Das Ganze hat deutlich länger gedauert als unsere regulären Kundenprojekte. Wir haben das Rebranding parallel zum Agenturgeschäft entwickelt, dadurch gab es keine längeren Pausen, aber auch keine großen Sprünge. Es ging eher um kontinuierlichen Fortschritt und darum, immer wieder zu prüfen, wo wir noch mehr herausholen können. Ohne Ehrgeiz und Leidenschaft wäre das nicht möglich gewesen. In dem Projekt stecken einige Wochenenden und lange, unterhaltsame Abende.

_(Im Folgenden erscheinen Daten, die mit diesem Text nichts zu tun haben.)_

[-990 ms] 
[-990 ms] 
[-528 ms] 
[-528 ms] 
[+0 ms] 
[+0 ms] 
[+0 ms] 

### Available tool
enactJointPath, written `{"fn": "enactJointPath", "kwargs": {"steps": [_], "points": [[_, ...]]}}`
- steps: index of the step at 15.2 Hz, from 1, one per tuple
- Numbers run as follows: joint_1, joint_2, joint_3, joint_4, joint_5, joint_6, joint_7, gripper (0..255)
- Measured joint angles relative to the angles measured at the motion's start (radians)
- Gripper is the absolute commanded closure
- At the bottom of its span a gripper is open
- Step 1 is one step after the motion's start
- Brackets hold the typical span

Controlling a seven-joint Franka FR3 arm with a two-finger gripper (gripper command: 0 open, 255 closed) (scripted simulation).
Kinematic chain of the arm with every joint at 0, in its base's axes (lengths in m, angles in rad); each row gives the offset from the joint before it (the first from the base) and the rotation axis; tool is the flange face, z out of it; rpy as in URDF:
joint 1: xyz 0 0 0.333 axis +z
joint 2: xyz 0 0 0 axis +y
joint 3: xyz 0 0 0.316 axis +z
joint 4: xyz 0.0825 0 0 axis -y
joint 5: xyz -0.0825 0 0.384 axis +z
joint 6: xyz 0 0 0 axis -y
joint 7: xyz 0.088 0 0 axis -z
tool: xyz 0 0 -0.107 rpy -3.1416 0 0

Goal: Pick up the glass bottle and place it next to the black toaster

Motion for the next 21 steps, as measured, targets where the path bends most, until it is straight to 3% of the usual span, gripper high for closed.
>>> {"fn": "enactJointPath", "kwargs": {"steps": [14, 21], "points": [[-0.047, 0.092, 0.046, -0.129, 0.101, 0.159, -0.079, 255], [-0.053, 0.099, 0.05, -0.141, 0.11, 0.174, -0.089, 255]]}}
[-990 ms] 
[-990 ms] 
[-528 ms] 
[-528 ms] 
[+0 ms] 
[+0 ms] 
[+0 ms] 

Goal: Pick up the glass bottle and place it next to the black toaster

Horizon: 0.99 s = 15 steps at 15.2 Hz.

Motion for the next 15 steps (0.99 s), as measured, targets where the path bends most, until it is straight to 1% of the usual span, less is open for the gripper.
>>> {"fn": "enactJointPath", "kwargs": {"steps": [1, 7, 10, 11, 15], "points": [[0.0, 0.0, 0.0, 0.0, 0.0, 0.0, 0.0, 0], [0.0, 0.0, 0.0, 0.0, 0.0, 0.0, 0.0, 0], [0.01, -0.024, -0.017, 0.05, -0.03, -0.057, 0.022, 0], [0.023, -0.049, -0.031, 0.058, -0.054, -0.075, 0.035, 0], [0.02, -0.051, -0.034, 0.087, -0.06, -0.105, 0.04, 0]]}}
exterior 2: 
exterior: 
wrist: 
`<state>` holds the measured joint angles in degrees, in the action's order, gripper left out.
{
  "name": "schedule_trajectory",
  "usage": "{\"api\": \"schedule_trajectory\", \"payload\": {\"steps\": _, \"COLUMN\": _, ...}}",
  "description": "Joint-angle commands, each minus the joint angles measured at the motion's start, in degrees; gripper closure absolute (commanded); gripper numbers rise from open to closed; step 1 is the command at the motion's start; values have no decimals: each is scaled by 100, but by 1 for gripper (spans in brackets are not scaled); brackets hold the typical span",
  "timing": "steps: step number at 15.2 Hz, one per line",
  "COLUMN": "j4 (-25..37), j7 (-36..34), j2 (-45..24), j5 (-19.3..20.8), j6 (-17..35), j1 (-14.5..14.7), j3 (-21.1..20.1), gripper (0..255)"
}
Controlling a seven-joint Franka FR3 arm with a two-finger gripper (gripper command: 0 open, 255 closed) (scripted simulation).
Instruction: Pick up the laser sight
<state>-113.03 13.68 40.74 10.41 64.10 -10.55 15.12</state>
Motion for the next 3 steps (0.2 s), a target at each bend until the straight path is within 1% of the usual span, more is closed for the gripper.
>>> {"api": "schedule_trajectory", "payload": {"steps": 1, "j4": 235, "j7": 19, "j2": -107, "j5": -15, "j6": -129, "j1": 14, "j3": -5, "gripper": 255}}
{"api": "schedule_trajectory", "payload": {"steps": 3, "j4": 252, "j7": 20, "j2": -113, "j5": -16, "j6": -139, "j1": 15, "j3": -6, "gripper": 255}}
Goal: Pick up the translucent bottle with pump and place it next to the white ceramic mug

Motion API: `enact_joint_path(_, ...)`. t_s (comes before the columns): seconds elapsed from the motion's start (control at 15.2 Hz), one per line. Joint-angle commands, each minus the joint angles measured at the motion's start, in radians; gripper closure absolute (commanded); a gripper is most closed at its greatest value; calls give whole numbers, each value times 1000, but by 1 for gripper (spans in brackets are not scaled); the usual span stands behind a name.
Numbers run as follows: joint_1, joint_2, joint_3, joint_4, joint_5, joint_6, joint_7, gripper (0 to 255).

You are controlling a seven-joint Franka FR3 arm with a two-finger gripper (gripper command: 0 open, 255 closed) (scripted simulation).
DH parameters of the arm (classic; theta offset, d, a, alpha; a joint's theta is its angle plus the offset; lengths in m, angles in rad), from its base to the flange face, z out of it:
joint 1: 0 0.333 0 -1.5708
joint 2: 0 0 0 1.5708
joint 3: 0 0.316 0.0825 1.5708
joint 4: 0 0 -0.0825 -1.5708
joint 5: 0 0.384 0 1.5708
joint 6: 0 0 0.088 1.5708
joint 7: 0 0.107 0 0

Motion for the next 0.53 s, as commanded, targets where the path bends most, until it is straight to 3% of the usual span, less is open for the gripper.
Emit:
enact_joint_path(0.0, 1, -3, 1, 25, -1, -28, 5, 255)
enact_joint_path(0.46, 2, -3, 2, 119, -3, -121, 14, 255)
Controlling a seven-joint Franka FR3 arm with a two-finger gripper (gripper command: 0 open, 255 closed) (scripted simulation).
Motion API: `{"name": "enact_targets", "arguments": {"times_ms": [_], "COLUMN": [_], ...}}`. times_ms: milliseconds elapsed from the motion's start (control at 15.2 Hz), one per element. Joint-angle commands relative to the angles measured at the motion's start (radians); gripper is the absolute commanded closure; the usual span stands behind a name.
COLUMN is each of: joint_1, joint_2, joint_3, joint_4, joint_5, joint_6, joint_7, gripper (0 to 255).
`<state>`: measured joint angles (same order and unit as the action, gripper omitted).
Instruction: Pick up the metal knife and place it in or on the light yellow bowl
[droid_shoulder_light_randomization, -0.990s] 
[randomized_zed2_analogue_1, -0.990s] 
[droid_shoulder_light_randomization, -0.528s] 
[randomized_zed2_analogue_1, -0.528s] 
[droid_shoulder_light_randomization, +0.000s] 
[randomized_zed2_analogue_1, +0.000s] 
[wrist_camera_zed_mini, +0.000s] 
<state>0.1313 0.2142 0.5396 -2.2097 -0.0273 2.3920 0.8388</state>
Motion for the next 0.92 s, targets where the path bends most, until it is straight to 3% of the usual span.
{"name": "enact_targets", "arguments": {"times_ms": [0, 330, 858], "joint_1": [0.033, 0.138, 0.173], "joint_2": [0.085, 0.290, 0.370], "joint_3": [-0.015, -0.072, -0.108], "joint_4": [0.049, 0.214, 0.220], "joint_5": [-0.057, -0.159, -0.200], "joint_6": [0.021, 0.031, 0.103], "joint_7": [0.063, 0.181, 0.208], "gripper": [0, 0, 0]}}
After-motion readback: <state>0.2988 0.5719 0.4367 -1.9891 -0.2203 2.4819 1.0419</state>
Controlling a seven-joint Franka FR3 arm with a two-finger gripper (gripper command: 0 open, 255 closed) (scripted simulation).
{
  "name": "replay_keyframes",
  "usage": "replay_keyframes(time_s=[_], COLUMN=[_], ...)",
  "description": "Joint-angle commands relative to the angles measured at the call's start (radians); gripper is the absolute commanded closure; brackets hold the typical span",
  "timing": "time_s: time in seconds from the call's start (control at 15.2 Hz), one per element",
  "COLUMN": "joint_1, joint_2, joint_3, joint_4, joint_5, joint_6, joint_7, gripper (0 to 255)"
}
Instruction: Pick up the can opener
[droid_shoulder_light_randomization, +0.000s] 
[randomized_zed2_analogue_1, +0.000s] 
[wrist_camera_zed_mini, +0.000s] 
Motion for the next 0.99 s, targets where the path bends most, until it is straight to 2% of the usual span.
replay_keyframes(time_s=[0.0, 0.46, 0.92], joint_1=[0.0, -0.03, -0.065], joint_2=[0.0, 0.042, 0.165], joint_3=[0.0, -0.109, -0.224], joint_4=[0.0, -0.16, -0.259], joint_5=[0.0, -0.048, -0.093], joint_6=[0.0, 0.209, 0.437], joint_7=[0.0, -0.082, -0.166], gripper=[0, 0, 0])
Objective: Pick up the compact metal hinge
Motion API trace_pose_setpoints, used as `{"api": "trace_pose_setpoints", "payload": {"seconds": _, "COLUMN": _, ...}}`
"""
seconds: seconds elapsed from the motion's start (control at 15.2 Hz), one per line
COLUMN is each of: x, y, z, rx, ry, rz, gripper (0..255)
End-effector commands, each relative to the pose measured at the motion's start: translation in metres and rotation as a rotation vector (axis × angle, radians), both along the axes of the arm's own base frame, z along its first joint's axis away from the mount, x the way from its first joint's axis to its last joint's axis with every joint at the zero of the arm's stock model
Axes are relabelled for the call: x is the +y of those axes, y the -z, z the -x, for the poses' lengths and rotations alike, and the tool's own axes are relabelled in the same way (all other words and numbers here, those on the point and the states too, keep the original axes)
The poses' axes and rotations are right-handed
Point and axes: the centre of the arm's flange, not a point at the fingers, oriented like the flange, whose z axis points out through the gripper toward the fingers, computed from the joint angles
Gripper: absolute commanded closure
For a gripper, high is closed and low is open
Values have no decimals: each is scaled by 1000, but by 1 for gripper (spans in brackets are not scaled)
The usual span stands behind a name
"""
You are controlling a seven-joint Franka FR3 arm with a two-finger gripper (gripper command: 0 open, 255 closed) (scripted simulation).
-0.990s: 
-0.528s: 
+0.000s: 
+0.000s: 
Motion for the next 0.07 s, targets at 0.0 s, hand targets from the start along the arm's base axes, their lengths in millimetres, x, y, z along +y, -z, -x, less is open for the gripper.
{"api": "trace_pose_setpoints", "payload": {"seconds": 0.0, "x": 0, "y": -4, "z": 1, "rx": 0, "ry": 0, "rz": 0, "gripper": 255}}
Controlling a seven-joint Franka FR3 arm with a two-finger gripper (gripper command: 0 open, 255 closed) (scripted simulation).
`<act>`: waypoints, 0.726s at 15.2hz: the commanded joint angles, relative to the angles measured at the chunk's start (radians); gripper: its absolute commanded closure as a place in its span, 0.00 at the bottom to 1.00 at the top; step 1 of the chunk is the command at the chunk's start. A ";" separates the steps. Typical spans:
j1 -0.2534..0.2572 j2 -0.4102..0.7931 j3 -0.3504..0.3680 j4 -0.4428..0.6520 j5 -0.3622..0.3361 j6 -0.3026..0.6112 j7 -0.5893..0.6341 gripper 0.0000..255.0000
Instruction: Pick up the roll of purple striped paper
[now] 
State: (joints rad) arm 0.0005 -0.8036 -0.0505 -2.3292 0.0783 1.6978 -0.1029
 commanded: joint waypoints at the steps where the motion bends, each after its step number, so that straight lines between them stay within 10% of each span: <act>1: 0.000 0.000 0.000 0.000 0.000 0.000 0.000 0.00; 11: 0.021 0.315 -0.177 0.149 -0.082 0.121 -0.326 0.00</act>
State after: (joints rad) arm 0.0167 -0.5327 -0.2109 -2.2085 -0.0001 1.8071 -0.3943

»Unser Anspruch war, die Quintessenz des Designs so kurz und packend wie möglich darzustellen und in ein Format zu bringen, das sich auch auf Social Media teilen ließ«
Generatives Design und Oktopus-Displayschrift
Hat da auch schon einmal der typische Designer-Perfektionismus zugeschlagen?
(Lacht) Absolut. Zum einen mussten wir unbedingt eine eigene Tentakel-Displayschrift haben. Also haben wir zunächst mehrere Typograf:innen angefragt. Diese haben wundervolle Entwürfe eingereicht, aber irgendwie war es nie genau das, was wir uns vorgestellt hatten. Die Iterationen, um dort hinzukommen, hätten unser selbst gesetztes Budget gesprengt. Also haben wir die Schrift selbst entwickelt.
Das größte Projekt war aber das Logo: Als wir anfingen, möglichst viele Varianten des Oktopus-Signets zu zeichnen, kam uns schließlich der Geistesblitz, eine App zu entwickeln, mit der alle Mitarbeitenden ihren eigenen Oktopus erstellen können. Mit dieser Idee und einigen Sketches sind wir zu einem externen Entwickler gegangen. Er programmierte einen Prototyp für uns, der schon nah dran war.
Das Problem war allerdings, dass wir nicht einfach eine Outline des Oktopus haben wollten, sondern eine räumliche Ansicht, bei der sich auch Tentakel überlappen konnten. Das war mit Code nur schwer umzusetzen, sodass wir das Problem schließlich inhouse und aus einer anderen Perspektive angingen. Dazu griffen wir auf eine klassische 3D-Animationstechnik zurück und riggten ein Modell des Oktopus, sodass Nutzer:innen der App einzelne Punkte ziehen, verschieben und anordnen können.
Heute ist die App eines der ersten Dinge, die Mitarbeitende beim Onboarding gezeigt bekommen. In ihr kann jeder seinen Oktopus erstellen, der dem Corporate Design entspricht, aber trotzdem eine eigene Persönlichkeit hat, die dann auch in der persönlichen E-Mail-Signatur auftaucht. In Zukunft wollen wir daraus zum Beispiel noch Shirts und Team-Merch machen.
Die verschiedenen Anwendungen des Designs sieht man ja bereits in dem Case-Film, den ihr mit dem Launch veröffentlich habt.
Genau. Der Case-Film war aber selbst auch ein wichtiger Bestandteil des Projekts. Damit haben wir nicht nur nach außen kommuniziert, sondern auch die Mitarbeitenden abgeholt. Das neue Branding besteht aus derart vielen verschiedenen Aspekten, dass wir Sorge hatten, dass nur Teile kommuniziert werden und das Gesamtnarrativ verloren geht.
Also war der Anspruch, die Quintessenz des Designs so kurz und packend wie möglich darzustellen und in ein Format zu bringen, das sich auch auf Social Media teilen ließ. Gleichzeitig war es einfach wahnsinnig befriedigend, den Case als Ganzes sehen zu können und als Beispielprojekt für alte und neue Kund:innen parat zu haben. Denn in unserer eigenen Marke vereint sich wirklich alles, was wir können, alles, was wir sind und was wir in Zukunft mit unseren Kund:innen auf die Beine stellen wollen.